Since we prefer not to use harsh insecticides in the hive, the best method is be sure your colony is strong in population. Small hive beetles love smaller colonies to infest. Always smash and trap. We have extensive teachings and videos on trapping small hive beetles.
 
14. What Do I Do If I Want Northern Bees But Can Only Find Southern Packages?
All packaged bees come from the sunshine states, southern states, and California. There is absolutely NO WAY anyone in the north can provide packages prior to May, and probably not then. Many northern beekeepers like the idea of a nuc, which is four or five frames from a strong hive, and a queen. But nuc producers can never produce the volume of bees to ever replace the number of packages sent to new beekeepers.

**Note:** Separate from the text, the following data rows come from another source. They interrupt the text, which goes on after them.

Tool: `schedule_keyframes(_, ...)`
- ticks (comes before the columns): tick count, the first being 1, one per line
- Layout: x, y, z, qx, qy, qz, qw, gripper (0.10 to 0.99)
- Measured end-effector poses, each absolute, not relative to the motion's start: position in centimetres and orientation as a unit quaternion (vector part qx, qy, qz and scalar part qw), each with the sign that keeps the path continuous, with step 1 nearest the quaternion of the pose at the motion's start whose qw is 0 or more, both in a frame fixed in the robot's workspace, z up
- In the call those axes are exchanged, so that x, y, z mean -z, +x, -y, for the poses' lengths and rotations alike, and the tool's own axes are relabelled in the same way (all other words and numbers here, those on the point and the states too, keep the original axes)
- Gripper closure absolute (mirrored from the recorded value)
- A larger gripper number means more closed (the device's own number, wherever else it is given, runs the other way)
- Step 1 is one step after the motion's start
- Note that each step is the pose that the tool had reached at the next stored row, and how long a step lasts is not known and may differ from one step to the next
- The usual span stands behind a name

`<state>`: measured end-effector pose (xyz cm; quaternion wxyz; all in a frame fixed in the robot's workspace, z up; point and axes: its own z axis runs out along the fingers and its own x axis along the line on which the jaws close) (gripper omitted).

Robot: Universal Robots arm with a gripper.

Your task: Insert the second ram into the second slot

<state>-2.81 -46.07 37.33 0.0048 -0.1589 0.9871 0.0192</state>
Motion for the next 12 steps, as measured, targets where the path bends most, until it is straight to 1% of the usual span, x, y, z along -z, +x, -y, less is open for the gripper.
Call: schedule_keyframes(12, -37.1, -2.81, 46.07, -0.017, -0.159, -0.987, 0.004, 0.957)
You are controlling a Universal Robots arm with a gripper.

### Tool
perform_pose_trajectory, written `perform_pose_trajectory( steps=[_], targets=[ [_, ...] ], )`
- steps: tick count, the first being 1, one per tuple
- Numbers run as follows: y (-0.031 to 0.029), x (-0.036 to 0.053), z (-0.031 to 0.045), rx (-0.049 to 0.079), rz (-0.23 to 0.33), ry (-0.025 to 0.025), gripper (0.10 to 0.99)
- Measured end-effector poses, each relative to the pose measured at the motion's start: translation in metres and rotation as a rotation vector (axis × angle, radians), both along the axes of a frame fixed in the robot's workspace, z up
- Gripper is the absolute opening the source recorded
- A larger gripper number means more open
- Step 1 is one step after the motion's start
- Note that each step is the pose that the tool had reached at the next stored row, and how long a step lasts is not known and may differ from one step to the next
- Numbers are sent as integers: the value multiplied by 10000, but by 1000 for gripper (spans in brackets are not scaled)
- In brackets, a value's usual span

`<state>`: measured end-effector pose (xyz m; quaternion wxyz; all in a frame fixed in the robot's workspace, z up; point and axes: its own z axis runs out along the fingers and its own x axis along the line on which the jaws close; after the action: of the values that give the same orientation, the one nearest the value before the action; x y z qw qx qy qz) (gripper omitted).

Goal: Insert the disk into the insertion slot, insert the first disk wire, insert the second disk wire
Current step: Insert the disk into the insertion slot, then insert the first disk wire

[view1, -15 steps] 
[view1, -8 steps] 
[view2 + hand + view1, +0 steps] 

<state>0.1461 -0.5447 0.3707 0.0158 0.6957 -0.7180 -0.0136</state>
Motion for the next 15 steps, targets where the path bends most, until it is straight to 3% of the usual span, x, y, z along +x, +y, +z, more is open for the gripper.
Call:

Therefore, many northern beekeepers purchase southern packages, and if the queen fails, they replace her with a northern produced queen. 
 
15. Should I Start With A Top Bar Hive Or Langstroth Hive?
We believe new beekeepers should start with a traditional Langstroth type hive and only try a top bar hive or other types of hives after they have become more familiar with beekeeping.
 
16. Which Feeder Is Best? There are many types of hive feeders all serve a different purpose. 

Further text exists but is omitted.